Часть 24 из 40 В начало
Для доступа к библиотеке пройдите авторизацию
— Не смей перебивать Его Сиятельство! — рявкнула Фамьела. Потом, впрочем, ее жесткий взгляд насилу смягчился.
Юлиан посмотрел на двух мужей и одну даму, а также на растерянного Кавиана — человека простого, хоть и не бедного, привыкшего общаться с портовыми купцами, ревизорами, капитанами да грузчиками, но никак не с властолюбивыми господами из Плениума.
— Я бы не хотел отдавать тебя в приют, Халлик. Думаю, что тебе нужна приемная семья.

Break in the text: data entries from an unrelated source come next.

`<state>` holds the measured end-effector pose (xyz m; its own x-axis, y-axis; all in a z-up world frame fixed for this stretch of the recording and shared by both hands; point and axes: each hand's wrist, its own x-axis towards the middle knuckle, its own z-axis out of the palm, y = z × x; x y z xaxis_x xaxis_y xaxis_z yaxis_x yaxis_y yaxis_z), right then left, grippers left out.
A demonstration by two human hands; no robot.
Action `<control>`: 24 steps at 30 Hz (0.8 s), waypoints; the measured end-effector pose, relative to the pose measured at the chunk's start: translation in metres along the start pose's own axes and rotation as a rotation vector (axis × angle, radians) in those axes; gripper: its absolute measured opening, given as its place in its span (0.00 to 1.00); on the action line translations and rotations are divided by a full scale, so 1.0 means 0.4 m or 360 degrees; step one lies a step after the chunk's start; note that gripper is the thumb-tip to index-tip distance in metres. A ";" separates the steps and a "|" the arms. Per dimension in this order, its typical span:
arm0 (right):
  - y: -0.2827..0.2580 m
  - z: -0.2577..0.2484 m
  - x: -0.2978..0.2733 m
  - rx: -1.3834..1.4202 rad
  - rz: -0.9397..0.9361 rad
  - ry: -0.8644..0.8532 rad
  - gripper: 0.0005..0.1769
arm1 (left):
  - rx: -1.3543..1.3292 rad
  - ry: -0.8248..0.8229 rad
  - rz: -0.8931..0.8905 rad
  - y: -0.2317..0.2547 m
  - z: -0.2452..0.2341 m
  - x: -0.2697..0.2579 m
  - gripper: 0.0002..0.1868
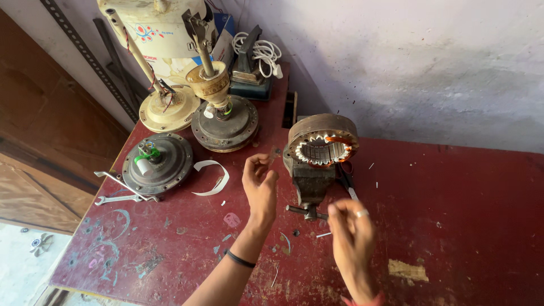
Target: The person winds copper wire around the slots of a motor stator held in a bench vise. They use their hands to guide the wire and a pair of scissors to cut the wire at intervals, continuing the winding process throughout the clip.
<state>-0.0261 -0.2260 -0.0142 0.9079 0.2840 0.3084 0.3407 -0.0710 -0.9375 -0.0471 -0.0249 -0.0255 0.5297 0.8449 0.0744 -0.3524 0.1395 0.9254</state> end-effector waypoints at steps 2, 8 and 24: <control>0.029 -0.033 -0.062 -0.0204 0.0051 0.0056 0.07 | 0.0083 -0.0274 0.0259 0.019 -0.012 0.016 0.29; 0.134 -0.130 -0.214 -0.0405 0.0278 0.0096 0.06 | 0.0006 -0.1121 0.0116 0.094 0.051 0.099 0.45; -0.076 -0.210 0.036 -0.0409 -0.0090 -0.0018 0.19 | 0.0234 -0.1237 0.0148 0.039 0.100 0.126 0.34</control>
<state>-0.0027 -0.2999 0.0323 0.8833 0.3048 0.3562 0.4431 -0.2948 -0.8466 0.0050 -0.0008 0.0075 0.9088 0.2398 0.3414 -0.3448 -0.0291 0.9382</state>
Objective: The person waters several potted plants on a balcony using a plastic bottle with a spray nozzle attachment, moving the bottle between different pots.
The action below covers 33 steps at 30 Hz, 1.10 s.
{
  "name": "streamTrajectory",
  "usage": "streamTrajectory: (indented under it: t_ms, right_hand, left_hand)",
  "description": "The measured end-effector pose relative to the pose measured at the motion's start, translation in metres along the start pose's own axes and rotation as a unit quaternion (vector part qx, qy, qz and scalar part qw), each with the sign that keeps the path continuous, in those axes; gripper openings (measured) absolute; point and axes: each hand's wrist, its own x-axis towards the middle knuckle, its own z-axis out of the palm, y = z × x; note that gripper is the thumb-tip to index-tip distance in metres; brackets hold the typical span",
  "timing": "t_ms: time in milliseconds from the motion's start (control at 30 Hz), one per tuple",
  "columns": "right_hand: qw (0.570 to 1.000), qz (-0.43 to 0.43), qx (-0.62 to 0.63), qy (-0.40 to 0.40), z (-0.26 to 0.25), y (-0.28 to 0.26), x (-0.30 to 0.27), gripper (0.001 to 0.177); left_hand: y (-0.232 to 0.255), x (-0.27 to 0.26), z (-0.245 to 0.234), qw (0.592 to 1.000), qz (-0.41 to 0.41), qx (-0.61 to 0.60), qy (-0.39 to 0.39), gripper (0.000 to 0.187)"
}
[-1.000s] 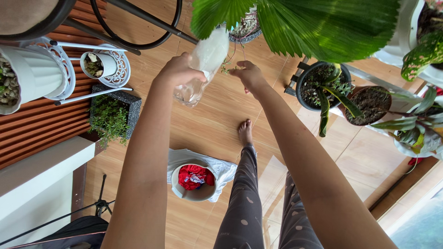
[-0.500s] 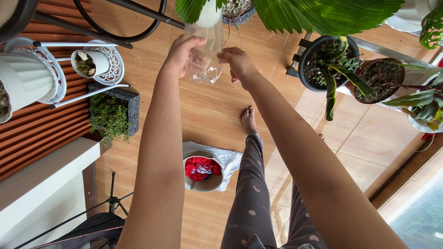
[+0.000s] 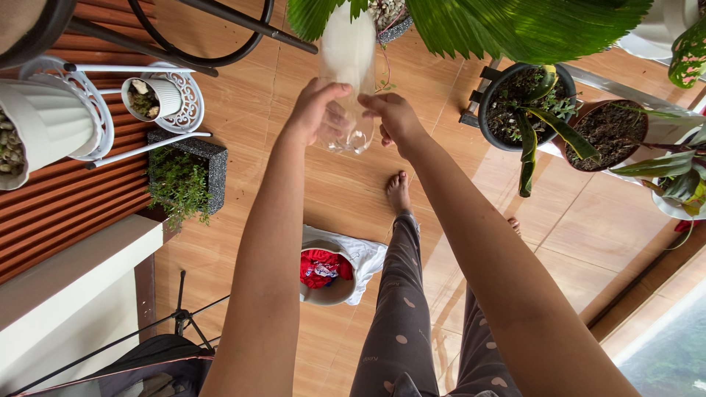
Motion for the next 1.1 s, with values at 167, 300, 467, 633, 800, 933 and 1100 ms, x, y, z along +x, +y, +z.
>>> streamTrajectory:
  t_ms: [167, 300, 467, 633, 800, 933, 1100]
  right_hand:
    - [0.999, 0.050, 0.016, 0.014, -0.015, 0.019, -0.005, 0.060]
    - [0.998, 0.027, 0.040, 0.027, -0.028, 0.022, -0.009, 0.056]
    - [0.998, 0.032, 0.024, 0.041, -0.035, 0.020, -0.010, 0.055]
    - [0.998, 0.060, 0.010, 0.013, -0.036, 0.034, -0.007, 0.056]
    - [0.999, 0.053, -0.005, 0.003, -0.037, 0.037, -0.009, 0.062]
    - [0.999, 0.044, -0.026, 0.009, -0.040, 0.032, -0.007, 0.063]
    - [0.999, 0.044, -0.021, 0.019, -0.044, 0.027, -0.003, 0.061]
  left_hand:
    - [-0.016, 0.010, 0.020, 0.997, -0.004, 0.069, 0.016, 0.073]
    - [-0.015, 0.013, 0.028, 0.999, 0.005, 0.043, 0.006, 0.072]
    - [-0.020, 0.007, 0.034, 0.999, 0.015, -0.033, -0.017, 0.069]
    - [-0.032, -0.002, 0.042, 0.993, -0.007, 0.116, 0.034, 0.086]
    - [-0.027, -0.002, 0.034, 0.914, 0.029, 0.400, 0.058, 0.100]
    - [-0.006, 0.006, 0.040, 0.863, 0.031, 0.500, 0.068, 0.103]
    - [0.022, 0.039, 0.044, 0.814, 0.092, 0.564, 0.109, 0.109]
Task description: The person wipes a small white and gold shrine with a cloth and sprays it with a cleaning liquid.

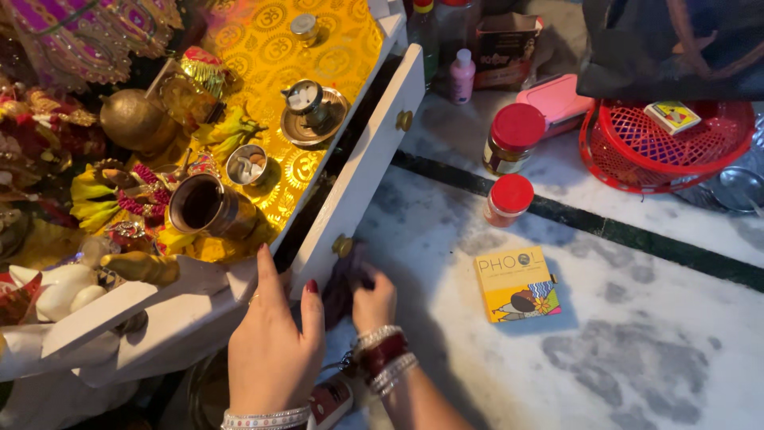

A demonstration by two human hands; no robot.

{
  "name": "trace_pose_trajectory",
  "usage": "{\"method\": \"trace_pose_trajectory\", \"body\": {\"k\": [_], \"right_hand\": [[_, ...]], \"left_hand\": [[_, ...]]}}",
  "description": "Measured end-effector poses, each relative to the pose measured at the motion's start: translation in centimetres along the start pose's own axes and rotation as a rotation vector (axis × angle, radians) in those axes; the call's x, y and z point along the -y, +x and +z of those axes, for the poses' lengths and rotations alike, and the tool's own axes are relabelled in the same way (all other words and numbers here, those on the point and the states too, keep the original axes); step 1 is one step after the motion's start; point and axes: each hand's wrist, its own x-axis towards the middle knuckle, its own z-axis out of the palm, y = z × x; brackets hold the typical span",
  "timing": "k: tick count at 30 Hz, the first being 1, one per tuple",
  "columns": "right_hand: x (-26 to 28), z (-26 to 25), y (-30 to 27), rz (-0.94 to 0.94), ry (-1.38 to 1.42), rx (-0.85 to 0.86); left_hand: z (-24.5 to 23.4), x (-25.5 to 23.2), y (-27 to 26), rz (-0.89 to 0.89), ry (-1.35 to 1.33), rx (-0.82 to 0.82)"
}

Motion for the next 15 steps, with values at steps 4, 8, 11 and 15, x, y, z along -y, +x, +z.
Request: {"method": "trace_pose_trajectory", "body": {"k": [4, 8, 11, 15], "right_hand": [[2.6, -2.2, -1.8, 0.144, 0.581, -0.018], [5.6, -0.6, -2.2, -0.726, -0.059, 0.051], [5.4, 1.5, -1.2, -0.746, -0.147, -0.009], [5.9, 3.0, -0.2, -0.768, -0.176, -0.066]], "left_hand": [[-0.1, 0.7, 0.0, 0.025, 0.029, 0.015], [-0.2, 1.2, 0.0, 0.035, -0.029, 0.004], [-0.1, 1.0, -0.3, 0.0, -0.012, 0.031], [0.1, 0.7, -0.5, 0.039, -0.03, -0.005]]}}
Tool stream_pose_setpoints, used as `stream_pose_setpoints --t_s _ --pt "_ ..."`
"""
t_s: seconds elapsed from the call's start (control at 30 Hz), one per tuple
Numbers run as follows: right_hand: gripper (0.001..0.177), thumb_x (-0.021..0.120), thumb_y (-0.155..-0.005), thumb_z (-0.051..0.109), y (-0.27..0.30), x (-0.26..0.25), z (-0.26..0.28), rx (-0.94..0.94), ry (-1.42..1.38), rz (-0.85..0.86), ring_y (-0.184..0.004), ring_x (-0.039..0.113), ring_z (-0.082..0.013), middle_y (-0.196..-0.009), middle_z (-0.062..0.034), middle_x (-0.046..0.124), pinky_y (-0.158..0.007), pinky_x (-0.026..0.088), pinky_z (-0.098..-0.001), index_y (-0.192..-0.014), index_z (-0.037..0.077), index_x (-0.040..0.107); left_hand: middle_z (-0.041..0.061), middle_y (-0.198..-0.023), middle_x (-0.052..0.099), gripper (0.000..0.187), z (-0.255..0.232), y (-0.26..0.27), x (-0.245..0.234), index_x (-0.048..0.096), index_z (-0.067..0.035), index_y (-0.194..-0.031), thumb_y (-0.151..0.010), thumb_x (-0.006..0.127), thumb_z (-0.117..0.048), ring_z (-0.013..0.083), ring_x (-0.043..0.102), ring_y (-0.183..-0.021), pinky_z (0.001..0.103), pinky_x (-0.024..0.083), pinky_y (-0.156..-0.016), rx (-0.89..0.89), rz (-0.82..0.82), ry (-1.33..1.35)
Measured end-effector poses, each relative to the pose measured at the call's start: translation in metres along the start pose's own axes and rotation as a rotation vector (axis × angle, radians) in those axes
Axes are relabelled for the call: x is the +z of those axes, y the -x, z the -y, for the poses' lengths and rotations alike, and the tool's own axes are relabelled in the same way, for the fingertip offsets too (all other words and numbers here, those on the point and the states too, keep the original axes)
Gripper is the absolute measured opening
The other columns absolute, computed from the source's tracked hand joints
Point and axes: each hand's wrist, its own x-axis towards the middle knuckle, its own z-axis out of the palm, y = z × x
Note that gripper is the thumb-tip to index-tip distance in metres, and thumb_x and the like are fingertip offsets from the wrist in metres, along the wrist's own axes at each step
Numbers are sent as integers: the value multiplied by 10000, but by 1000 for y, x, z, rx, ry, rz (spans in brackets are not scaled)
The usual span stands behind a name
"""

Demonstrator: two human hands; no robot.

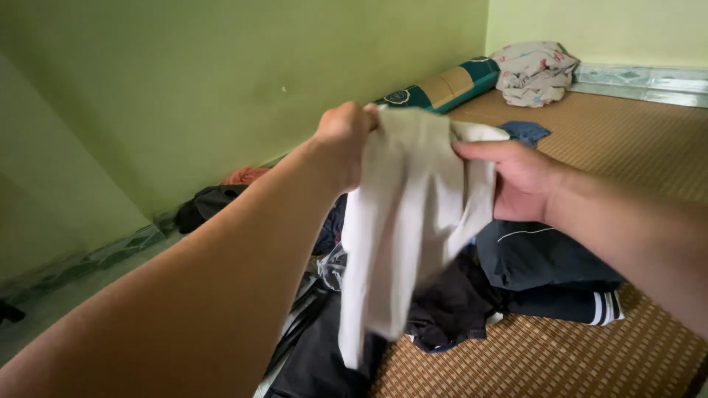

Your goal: The recorder organizes a pile of laundry by folding various garments and preparing them for hanging.

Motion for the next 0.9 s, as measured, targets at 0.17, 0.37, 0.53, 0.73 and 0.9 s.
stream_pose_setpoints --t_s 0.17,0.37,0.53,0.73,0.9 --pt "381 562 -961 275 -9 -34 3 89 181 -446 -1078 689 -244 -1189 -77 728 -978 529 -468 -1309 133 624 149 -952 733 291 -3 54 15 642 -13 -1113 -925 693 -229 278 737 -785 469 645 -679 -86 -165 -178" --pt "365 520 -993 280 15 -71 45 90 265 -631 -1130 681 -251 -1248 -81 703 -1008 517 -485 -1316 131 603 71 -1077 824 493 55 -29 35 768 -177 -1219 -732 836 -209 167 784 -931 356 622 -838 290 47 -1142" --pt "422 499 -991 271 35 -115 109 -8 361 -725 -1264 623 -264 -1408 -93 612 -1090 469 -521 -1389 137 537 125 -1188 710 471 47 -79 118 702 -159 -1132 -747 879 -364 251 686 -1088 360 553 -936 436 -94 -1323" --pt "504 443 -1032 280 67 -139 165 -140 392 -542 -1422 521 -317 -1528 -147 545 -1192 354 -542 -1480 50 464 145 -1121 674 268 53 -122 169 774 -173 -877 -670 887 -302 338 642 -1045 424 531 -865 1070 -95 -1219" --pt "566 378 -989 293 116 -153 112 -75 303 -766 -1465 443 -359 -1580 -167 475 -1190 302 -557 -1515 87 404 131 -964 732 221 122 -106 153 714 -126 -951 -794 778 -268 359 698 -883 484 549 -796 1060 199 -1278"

— Если Вы, господин Лилле Адан, позволите, я бы взял ребенка к себе, — карие глаза Авариэля Артисимо любовно глядели на весьма симпатичного Халлика. — Он станет айором — всегда будет сыт и одет. Что ты думаешь об этом, Халлик?
С этими словами плений погладил мальчика по голове, приласкал его упругие кудри, и Халлик воздел глаза и с трепетом посмотрел на милостивого господина. Авариэль Артисимо был красив. Он носил на лице выражение благодетельности, а сердечный взгляд его карих глаз никогда не становился суров. Халлик ощутил тепло и заботу, исходящие от пления, и радостно сделал к тому шаг, встав под усеянную кольцами руку. Но тут из уст графа прозвучали страшные для Халлика слова.
— Боюсь, что Ваш высокий статус, почтенный Артисимо, не позволит неграмотному мальчику с Севера стать личным слугой.
Халлик вздрогнул. Со страхом он перевел взгляд с господина Артисимо на графа. Мысленно мальчик уже приготовился служить столь представительному плению, с лицом мягким и добрым, и слова Юлиана его напугали.
— Дядь… Ой, господин. Я умею читать и писать! — с тревогой заявил Халлик. — Мой отец с четырех лет нанял учителя. Он обучал меня Аельскому языку!
В подтверждение своих слов сын купца, который чувствовал настоятельную потребность оказаться у милостивого Авариэля, прочистил горло и весьма криво, с акцентом, но пропел стих на аельском языке.
Ровах хладный в сон всех клонит.
А Холонна камнем вторит.
Сноул сильно дует в дверь.
Достань флейту от утерь!
Дуй и пой, придет Авинна!
Осте вспучит вод пучины.
Звонко тряхнет златом Валгос.
Е’тан! После яда лжи не сталось.
С Серой жмем поля в изморе.
Чтоб обняться с Густой вскоре.
Клек! Кричит орел в полете,
Дюжа ты не трожь в дремоте.
В пуще правит Миросет,
Вот уж меркнет мира свет.
Помолися Леаноре!
Быть без сына — это горе.
По губам Авариэля пробежала улыбка. Он еще раз погладил Халлика по голове, потом спустился пальцами к шее и указательным и большим нежно потрепал мальчика за холкой.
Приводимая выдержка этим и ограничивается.